The printf function, related functions like sprintf and fprintf, and other functions built atop vprintf all accept a format string as their first argument. When such format strings are literal constants, it is easy for the programmer (and static analysis tools) to verify that the format specifiers (such as %s and %02x) in the format string are compatible with the trailing arguments of the function call. When such format strings are not literal constants, it is more difficult to maintain the program: programmers (and static analysis tools) must perform non-local data-flow analysis to deduce what values the format string argument might take.

Recommendation

If the argument passed as a format string is meant to be a plain string rather than a format string, then pass %s as the format string, and pass the original argument as the sole trailing argument.

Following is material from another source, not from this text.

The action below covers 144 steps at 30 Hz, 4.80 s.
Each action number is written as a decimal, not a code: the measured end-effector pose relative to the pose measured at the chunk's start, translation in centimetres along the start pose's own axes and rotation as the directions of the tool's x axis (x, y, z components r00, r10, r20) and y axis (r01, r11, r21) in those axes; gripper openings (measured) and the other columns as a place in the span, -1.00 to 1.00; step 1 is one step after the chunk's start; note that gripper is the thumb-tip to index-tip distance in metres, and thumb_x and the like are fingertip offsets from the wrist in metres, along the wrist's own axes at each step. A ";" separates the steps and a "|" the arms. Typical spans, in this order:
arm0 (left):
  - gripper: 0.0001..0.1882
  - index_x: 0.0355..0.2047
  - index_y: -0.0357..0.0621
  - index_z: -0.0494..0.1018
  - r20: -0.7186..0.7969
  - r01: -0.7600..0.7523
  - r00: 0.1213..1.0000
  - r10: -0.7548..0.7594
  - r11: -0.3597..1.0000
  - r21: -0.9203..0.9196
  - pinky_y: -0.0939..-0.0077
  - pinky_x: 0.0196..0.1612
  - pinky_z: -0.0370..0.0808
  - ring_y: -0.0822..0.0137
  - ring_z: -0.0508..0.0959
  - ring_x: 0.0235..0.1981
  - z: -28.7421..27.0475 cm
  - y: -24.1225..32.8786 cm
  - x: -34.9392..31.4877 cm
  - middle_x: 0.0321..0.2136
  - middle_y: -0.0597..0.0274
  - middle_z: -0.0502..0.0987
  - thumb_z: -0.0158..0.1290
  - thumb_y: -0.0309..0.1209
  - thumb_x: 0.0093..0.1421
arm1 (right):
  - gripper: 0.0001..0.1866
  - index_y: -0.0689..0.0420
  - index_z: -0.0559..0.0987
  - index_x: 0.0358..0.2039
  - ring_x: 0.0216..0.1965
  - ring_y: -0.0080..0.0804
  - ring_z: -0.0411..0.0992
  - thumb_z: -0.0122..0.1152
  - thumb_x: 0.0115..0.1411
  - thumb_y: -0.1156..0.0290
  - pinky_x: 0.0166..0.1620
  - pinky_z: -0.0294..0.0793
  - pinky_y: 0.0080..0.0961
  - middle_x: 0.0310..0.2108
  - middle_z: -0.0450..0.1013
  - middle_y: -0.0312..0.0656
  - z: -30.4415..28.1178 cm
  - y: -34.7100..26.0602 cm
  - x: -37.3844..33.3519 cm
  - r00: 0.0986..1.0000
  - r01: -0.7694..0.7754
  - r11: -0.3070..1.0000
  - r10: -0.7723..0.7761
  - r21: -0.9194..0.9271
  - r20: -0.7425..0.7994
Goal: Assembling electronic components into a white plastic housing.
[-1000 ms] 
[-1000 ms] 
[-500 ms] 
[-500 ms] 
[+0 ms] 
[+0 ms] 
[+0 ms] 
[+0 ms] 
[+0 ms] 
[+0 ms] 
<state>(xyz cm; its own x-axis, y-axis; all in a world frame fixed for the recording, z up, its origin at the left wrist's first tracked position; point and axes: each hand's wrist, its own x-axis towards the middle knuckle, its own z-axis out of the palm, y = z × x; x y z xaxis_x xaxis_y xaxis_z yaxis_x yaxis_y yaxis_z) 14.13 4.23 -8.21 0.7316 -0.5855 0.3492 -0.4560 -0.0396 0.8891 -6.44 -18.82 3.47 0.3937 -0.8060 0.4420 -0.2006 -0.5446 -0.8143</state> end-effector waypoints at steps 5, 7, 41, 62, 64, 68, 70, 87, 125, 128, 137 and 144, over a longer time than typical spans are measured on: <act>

If the argument passed as a format string is a parameter to the enclosing function, then consider redesigning the enclosing function's API to be less brittle.

Example

The following program is meant to echo its command line arguments:

#include <stdio.h>
int main(int argc, char** argv) {
  for(int i = 1; i < argc; ++i) {
    printf(argv[i]);
  }
}

The above program behaves as expected in most cases, but breaks when one of its command line arguments contains a percent character. In such cases, the behavior of the program is undefined: it might echo garbage, it might crash, or it might give a malicious attacker root access. One way of addressing the problem is to use a constant %s format string, as in the following program:

#include <stdio.h>
int main(int argc, char** argv) {
  for(int i = 1; i < argc; ++i) {
    printf("%s", argv[i]);
  }
}

Example

The following program defines a log_with_timestamp function:

void log_with_timestamp(const char* message) {
  struct tm now;
  time(&now);
  printf("[%s] ", asctime(now));
  printf(message);
}

int main(int argc, char** argv) {
  log_with_timestamp("Application is starting...\n");
  /* ... */
  log_with_timestamp("Application is closing...\n");
  return 0;
}

In the code that is visible, the reader can verify that log_with_timestamp is never called with a log message containing a percent character, but even if all current calls are correct, this presents an ongoing maintenance burden to ensure that newly-introduced calls don't contain percent characters. As in the previous example, one solution is to make the log message a trailing argument of the function call:

void log_with_timestamp(const char* message) {
  struct tm now;
  time(&now);
  printf("[%s] %s", asctime(now), message);
}

int main(int argc, char** argv) {
  log_with_timestamp("Application is starting...\n");
  /* ... */
  log_with_timestamp("Application is closing...\n");
  return 0;
}

An alternative solution is to allow log_with_timestamp to accept format arguments:

void log_with_timestamp(const char* message, ...) {
  va_list args;
  va_start(args, message);
  struct tm now;
  time(&now);
  printf("[%s] ", asctime(now));
  vprintf(message, args);
  va_end(args);
}

int main(int argc, char** argv) {
  log_with_timestamp("%s is starting...\n", argv[0]);
  /* ... */
  log_with_timestamp("%s is closing...\n", argv[0]);
  return 0;
}

In this formulation, the non-constant format string to printf has been replaced with a non-constant format string to vprintf. Semmle will no longer consider the body of log_with_timestamp to be a problem, and will instead check that every call to log_with_timestamp passes a constant format string.